School of Kinesiology and Graduate Program in Neuroscience, The University of Western Ontario, London, Ontario, Canada N6A 3K7. Electronic address:


Previous work has shown that a single-bout of moderate-to-vigorous intensity exercise improves task-specific activity within frontoparietal networks and produces a short-term 'boost' to executive-related cognitive control - an effect in healthy young adults that is reported to be selective to exercise durations of 20min or greater. The present study sought to determine whether such a 'boost' extends to an exercise duration as brief as 10min. Healthy young adults performed a 10-min single-bout of moderate-to-vigorous intensity aerobic exercise (i.e., via a cycle ergometer) and pre- and post-exercise executive control was examined via the antisaccade task. Antisaccades are an executive task requiring a goal-directed eye movement (i.e., a saccade) mirror-symmetrical to a visual stimulus. The hands- and language-free nature of antisaccades coupled with the temporal precision of eye-tracking technology make it an ideal tool for identifying executive performance changes. Moreover, an extensive literature has shown that antisaccades are mediated via frontoparietal networks that are modulated following single-bout and chronic exercise training. Results showed that antisaccade reaction time (RT) reliably decreased by 27ms from pre- to post-exercise assessments.
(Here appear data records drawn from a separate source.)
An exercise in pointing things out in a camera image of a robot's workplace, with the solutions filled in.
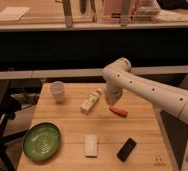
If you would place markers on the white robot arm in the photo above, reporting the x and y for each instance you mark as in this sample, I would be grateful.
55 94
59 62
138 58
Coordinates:
171 99

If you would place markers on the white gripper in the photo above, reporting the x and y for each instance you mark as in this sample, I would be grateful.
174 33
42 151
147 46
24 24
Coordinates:
112 97

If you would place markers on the white paper sheet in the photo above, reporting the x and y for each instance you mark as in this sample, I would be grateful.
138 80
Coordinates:
12 13

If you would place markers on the black smartphone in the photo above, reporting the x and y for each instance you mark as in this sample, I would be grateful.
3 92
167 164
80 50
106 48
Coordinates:
126 149

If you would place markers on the black office chair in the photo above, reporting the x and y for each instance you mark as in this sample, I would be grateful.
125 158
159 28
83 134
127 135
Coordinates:
0 110

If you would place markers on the green plate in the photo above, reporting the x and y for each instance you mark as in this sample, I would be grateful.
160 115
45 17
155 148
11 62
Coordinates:
42 141

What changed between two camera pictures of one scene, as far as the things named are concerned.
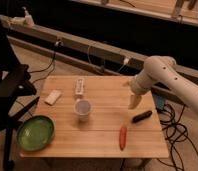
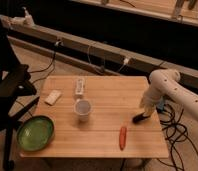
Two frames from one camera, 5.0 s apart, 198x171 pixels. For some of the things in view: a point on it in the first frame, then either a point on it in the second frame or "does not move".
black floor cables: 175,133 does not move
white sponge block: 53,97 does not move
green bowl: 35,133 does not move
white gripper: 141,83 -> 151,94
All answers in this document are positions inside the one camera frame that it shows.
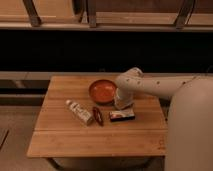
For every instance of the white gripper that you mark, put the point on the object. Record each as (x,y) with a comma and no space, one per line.
(123,99)

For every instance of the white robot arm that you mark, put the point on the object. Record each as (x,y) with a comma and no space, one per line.
(189,145)

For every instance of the black white rectangular box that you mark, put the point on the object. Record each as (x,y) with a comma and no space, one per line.
(121,115)

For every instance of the orange round bowl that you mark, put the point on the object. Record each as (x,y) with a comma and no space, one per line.
(102,91)

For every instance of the white tube bottle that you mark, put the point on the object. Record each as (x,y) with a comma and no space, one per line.
(81,113)

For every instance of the wooden table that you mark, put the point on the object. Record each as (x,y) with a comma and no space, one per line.
(58,133)

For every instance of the red black handled tool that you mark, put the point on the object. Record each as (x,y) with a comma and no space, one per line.
(98,116)

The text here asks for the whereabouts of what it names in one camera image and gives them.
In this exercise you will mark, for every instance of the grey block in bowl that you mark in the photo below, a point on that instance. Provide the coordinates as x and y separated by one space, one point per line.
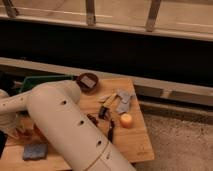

Further, the percentage of antisaccade directional errors did not reliably vary from the pre- (13%) to post-exercise (9%) assessments - a result indicating that the RT improvement was unrelated to a speed-accuracy trade-off. A follow-up experiment involving antisaccade sessions separated by a non-exercise interval did not show a similar RT modulation. Thus, a 10-min bout of moderate-to-vigorous intensity aerobic exercise benefits executive-related oculomotor control, and is a finding we attribute to an exercise-based increase in attention/arousal and/or improved task-specific activity within the frontoparietal networks supporting antisaccades.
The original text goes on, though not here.